Relative frequencies of selection of a model according to Mallows’ \(C_{p}\) (38) [solid curves] and the hypothesis test based on extreme normalized LMs \(T_5^{{\prime }{\prime }} \) (31) with significance level \(\alpha =0.05\) [dotted curves]

9 Conclusions

In geodesy, we oftentimes need to transform points between two different coordinate frames. We are routinely faced with the situation that we do not know which transformation model should be selected. It is good tradition in geodesy to base such a decision on a statistical hypothesis test. If we consider more than two models then the test must be a multiple hypotheses test.

It is often not possible to simply test the significance of parameters because all considered models may have a different set of parameters. For example, there is no natural implementation of a scale parameter into the spatial affine transformation. Therefore, it is better to start with a general transformation model and try to specialize it by adding constraints. The compatibility of those constraints needs to be tested. Such a test can be intuitively based on the estimated misclosures of the constraints in the unconstrained model. From (Lehmann and Neitzel 2013) we know that better test statistics should be based on the Lagrange multipliers (LMs, also known as correlates in geodesy) of the constrained solution.

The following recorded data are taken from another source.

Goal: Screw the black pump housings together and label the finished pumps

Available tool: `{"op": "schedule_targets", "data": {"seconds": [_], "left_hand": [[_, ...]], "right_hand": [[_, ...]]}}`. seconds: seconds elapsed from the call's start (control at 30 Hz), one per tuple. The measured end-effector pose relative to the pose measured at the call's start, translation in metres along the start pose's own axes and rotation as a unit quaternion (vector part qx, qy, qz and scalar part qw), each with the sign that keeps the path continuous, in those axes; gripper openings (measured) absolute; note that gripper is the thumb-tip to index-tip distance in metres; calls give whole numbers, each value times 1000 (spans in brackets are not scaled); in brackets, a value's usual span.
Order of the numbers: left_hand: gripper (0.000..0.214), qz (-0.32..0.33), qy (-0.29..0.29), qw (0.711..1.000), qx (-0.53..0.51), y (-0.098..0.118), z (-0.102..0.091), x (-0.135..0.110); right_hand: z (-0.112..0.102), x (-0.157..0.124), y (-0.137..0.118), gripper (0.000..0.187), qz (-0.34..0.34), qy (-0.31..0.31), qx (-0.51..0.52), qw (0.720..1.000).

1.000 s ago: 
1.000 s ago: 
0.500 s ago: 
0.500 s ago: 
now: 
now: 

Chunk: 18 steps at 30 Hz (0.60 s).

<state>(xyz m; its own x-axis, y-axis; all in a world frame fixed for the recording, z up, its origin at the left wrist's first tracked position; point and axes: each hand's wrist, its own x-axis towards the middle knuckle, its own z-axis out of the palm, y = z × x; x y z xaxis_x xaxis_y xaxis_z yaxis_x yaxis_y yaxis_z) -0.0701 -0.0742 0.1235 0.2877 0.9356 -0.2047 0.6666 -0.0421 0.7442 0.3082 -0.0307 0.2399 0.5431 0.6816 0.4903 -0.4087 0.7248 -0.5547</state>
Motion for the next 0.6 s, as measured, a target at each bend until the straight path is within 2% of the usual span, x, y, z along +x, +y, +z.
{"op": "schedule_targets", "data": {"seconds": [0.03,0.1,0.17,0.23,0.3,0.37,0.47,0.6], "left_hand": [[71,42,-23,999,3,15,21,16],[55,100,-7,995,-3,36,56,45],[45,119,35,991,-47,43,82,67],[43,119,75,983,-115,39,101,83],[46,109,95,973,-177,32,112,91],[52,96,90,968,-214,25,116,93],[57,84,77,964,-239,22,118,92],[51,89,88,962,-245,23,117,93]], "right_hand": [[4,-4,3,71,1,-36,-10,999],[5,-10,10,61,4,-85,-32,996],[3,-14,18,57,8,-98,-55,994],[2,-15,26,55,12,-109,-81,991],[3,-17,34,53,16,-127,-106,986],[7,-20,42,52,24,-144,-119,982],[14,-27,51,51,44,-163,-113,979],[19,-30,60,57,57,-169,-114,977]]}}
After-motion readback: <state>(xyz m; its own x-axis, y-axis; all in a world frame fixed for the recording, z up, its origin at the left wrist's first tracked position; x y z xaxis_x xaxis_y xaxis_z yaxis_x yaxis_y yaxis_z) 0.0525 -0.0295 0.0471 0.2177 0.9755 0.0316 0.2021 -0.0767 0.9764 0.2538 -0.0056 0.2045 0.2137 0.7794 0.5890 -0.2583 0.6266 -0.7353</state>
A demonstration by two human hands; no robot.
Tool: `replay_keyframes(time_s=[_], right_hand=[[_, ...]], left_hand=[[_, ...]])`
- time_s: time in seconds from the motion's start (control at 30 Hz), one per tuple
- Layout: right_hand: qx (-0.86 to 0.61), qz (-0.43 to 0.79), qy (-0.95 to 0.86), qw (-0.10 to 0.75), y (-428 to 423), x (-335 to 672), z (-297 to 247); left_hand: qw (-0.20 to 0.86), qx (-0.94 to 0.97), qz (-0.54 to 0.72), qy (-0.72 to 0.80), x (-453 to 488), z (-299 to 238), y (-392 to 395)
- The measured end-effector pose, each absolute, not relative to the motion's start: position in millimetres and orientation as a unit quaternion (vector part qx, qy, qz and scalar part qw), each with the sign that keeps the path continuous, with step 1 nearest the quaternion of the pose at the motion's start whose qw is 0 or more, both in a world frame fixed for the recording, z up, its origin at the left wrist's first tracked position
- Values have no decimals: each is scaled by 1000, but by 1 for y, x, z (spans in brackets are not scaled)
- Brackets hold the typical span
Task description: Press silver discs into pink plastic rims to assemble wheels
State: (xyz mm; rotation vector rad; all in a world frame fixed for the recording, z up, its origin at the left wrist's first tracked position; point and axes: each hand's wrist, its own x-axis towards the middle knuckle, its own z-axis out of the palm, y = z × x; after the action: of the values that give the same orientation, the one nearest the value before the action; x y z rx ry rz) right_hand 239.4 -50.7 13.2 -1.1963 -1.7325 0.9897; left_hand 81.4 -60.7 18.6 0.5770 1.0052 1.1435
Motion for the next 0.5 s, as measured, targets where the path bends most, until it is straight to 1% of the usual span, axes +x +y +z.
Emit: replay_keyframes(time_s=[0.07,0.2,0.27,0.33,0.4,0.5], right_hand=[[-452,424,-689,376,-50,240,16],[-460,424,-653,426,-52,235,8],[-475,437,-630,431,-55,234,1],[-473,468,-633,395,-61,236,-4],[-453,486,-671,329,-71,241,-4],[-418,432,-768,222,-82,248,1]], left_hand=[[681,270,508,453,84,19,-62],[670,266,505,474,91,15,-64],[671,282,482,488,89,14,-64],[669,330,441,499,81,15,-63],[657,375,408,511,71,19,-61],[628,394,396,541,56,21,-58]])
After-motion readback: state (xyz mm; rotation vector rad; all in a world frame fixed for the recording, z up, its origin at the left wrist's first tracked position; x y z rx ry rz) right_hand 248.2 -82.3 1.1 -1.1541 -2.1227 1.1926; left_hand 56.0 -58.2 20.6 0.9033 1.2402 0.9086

They should assume the form of either the extreme normalized or the extreme externally studentized LM. The second test statistic comes into effect if the a priori variance factor is unknown.

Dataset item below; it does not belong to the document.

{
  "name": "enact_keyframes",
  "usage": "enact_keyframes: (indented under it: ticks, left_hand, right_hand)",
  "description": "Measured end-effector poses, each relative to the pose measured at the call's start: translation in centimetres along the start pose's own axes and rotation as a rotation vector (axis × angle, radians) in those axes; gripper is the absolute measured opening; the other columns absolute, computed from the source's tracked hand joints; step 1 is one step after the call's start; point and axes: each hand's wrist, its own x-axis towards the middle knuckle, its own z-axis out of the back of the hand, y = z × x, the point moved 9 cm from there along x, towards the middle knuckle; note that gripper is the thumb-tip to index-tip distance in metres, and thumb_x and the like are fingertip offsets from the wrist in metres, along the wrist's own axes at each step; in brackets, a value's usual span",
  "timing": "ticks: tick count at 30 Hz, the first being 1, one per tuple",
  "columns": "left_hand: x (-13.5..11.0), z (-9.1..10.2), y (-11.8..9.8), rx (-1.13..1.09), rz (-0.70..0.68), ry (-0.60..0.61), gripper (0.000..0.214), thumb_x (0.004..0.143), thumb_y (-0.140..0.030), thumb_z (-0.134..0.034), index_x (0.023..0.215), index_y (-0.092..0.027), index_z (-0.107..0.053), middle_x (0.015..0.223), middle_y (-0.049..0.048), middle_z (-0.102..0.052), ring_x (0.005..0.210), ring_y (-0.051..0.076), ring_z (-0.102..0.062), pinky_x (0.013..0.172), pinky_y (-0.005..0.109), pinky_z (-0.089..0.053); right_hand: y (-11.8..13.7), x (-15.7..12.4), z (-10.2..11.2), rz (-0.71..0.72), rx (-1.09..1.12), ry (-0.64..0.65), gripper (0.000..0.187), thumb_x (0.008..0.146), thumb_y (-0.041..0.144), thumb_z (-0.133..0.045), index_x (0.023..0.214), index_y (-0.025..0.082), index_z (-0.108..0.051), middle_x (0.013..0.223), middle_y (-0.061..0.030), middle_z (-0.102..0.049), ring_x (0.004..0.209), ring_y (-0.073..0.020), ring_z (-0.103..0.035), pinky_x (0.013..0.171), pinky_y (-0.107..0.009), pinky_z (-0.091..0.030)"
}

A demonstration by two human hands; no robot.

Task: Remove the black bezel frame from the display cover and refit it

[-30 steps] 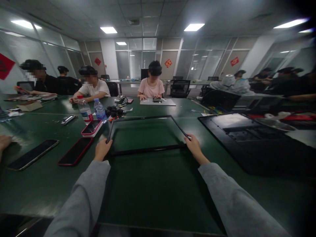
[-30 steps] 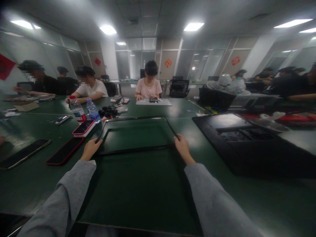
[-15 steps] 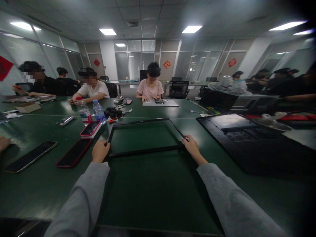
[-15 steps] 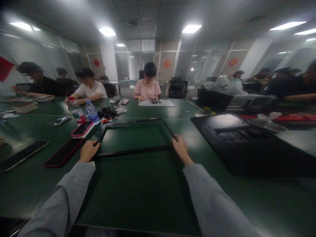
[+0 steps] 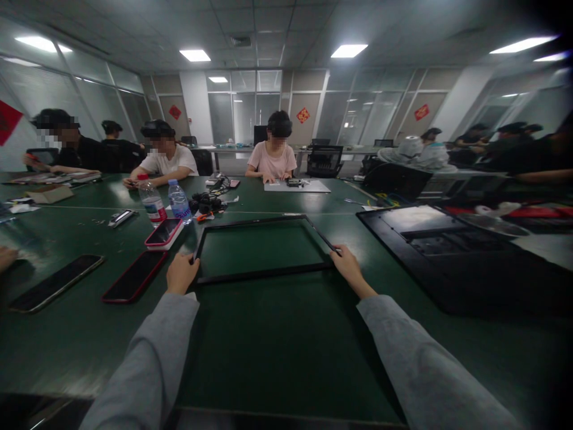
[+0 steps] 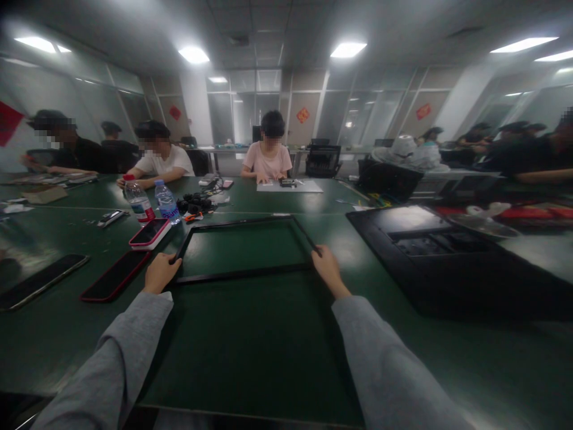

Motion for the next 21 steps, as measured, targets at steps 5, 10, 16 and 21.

We worked out an example of a 3D coordinate transformation based on six control points. Here it is shown that the LM-based test statistics have more statistical power than those based on the estimated misclosures. This advantage is most drastic if the configuration of the control points is poor. Moreover, in a multiple test the test statistics based on LMs more often identify the correct alternative model. They can be recommended, not only to problems with transformations, but to all geodetic adjustment problems posed as a GMM with constraints.

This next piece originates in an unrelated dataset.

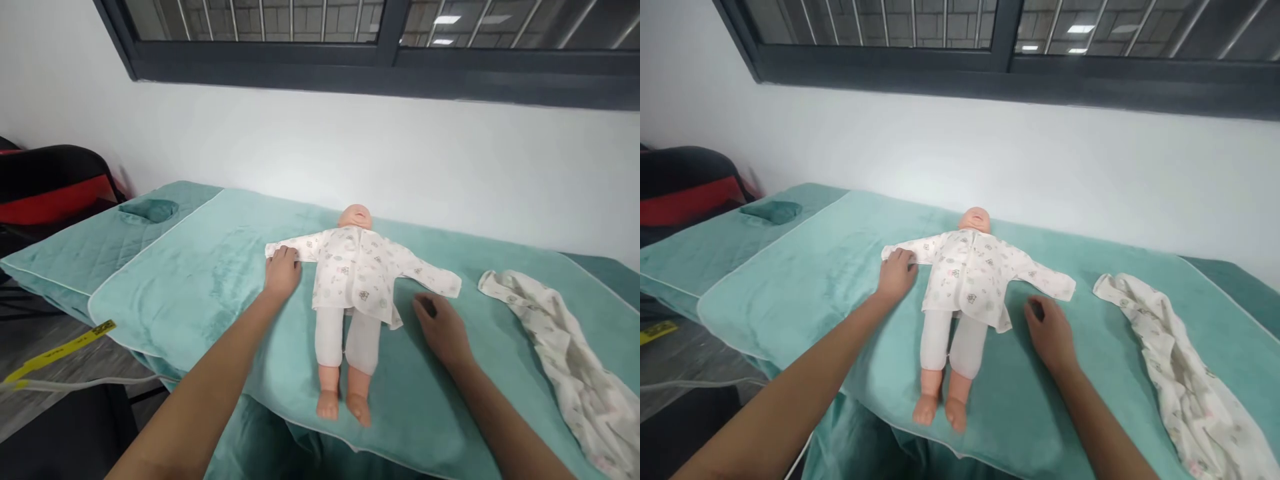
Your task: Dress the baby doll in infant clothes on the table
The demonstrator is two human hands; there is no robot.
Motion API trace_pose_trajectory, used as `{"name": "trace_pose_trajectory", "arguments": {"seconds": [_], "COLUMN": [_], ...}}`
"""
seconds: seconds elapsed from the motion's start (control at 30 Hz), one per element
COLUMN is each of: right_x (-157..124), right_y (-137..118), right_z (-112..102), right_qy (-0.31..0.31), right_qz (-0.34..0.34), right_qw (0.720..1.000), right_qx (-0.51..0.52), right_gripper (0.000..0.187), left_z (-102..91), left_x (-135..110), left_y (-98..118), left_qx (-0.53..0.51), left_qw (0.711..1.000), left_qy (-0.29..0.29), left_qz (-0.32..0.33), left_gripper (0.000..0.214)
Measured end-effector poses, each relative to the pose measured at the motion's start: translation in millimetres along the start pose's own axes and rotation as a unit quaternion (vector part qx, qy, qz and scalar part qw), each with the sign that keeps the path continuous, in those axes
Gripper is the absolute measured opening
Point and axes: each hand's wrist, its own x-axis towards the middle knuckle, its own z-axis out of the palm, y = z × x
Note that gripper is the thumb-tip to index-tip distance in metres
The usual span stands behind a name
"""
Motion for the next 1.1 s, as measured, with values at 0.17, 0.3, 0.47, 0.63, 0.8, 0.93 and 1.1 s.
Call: {"name": "trace_pose_trajectory", "arguments": {"seconds": [0.17,0.3,0.47,0.63,0.8,0.93,1.1], "right_x": [48,73,80,72,59,50,44], "right_y": [21,27,30,24,11,3,-7], "right_z": [8,13,16,12,12,14,17], "right_qy": [-0.003,0.042,0.068,0.078,0.024,-0.030,-0.015], "right_qz": [-0.023,0.027,0.033,0.020,-0.046,-0.084,-0.061], "right_qw": [0.997,0.996,0.992,0.995,0.998,0.995,0.998], "right_qx": [-0.067,-0.069,-0.104,-0.053,-0.045,-0.044,-0.026], "right_gripper": [0.035,0.032,0.030,0.030,0.031,0.030,0.036], "left_z": [0.8,4.3,4.0,-1.1,0.3,-1.1,-10.2], "left_x": [10,16,15,9,7,5,-3], "left_y": [-7,-6,-5,0,0,0,10], "left_qx": [0.036,0.042,0.054,0.062,0.053,0.055,0.001], "left_qw": [0.999,0.999,0.996,0.986,0.981,0.981,0.989], "left_qy": [-0.002,0.018,0.041,0.085,0.092,0.103,0.083], "left_qz": [0.012,-0.011,-0.054,-0.127,-0.164,-0.157,-0.125], "left_gripper": [0.023,0.025,0.027,0.034,0.046,0.049,0.042]}}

For transformation model selection, the AICc and Mallows’ \({C}_{{p}}\) are considered as an alternative to the multiple hypotheses test. It turns out that in the exemplary case the AICc almost always select the same model as the extreme externally studentized LM does. This is remarkable because the theoretical background is different. Mallows’ \({C}_{{p}}\) was also successfully applied, but here the results are inferior to the other methods. This may be due to the fact that there is only a small difference in the number of parameters of the models to be selected.